TASK DESCRIPTION — Copy each line of the following data that contains "every".

DATA SECTION —
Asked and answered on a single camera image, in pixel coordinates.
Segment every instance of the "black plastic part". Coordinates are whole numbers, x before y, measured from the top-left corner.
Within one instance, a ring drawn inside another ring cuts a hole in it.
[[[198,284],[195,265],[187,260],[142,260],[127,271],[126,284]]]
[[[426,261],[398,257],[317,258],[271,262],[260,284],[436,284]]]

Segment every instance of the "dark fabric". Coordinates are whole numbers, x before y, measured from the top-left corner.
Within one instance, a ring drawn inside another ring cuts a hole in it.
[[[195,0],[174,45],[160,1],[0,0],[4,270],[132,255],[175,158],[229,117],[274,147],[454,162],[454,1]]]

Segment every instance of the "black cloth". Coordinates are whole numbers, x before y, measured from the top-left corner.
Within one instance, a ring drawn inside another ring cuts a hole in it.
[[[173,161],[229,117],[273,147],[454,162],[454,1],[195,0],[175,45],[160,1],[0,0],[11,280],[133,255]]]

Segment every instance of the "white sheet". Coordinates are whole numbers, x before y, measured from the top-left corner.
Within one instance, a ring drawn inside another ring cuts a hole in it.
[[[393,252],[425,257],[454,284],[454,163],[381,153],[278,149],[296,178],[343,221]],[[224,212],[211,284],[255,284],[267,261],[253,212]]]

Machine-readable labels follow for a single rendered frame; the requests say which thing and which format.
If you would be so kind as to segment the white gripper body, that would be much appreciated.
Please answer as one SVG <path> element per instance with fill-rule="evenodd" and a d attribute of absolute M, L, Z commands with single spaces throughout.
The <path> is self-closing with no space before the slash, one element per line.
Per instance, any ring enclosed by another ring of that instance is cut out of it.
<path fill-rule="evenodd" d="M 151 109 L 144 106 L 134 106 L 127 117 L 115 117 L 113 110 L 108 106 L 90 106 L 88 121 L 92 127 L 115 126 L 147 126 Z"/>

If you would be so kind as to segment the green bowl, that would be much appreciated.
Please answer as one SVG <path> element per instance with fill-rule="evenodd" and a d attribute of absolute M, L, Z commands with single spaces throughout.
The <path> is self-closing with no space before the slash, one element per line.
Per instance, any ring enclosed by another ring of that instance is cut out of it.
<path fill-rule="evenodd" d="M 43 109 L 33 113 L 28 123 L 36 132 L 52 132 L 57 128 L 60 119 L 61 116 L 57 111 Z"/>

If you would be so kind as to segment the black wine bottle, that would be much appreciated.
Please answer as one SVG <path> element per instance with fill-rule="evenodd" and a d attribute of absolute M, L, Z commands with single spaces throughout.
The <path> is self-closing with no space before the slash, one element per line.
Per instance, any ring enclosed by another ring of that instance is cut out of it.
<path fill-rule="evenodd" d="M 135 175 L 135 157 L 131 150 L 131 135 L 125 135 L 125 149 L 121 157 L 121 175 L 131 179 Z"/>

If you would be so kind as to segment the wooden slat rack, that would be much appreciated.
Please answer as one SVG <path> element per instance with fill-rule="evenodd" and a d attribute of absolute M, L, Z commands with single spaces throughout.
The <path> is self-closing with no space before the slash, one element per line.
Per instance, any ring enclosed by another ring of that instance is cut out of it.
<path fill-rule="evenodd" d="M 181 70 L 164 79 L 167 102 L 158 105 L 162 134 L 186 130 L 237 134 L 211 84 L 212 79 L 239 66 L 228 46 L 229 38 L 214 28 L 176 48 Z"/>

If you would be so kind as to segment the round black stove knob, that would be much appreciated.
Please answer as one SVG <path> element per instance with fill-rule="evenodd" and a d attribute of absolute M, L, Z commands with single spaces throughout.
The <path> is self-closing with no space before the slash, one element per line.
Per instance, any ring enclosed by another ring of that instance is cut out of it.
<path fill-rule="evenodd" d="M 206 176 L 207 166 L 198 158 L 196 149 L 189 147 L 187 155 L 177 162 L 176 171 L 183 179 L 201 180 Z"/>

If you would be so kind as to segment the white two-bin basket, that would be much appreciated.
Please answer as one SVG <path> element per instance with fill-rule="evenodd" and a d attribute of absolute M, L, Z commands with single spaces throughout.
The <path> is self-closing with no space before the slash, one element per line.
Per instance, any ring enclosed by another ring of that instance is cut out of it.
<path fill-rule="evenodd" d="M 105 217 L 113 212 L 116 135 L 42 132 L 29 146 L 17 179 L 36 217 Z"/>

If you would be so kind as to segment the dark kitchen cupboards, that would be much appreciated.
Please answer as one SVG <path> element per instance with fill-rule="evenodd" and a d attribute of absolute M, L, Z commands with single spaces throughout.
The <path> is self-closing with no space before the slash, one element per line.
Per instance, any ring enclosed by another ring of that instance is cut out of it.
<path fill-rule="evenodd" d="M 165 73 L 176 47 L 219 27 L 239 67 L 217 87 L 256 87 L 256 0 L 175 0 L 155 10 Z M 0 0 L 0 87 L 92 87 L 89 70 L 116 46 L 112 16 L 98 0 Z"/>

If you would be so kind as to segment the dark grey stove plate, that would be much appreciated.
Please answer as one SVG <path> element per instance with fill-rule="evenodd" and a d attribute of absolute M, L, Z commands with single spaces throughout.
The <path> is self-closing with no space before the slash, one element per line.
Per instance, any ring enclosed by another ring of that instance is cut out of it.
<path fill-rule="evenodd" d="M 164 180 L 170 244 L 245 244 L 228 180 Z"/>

RESULT —
Segment every instance of the "black plastic part". Coordinates are whole numbers, x before y, measured from the top-left corner.
Segment every instance of the "dark fabric". Coordinates are whole numbers, x before y, measured from the top-left corner.
Segment every instance of the "black cloth". Coordinates are whole numbers, x before y, measured from the top-left corner.
Segment every instance of the "white sheet". Coordinates are whole numbers, x before y, measured from the top-left corner.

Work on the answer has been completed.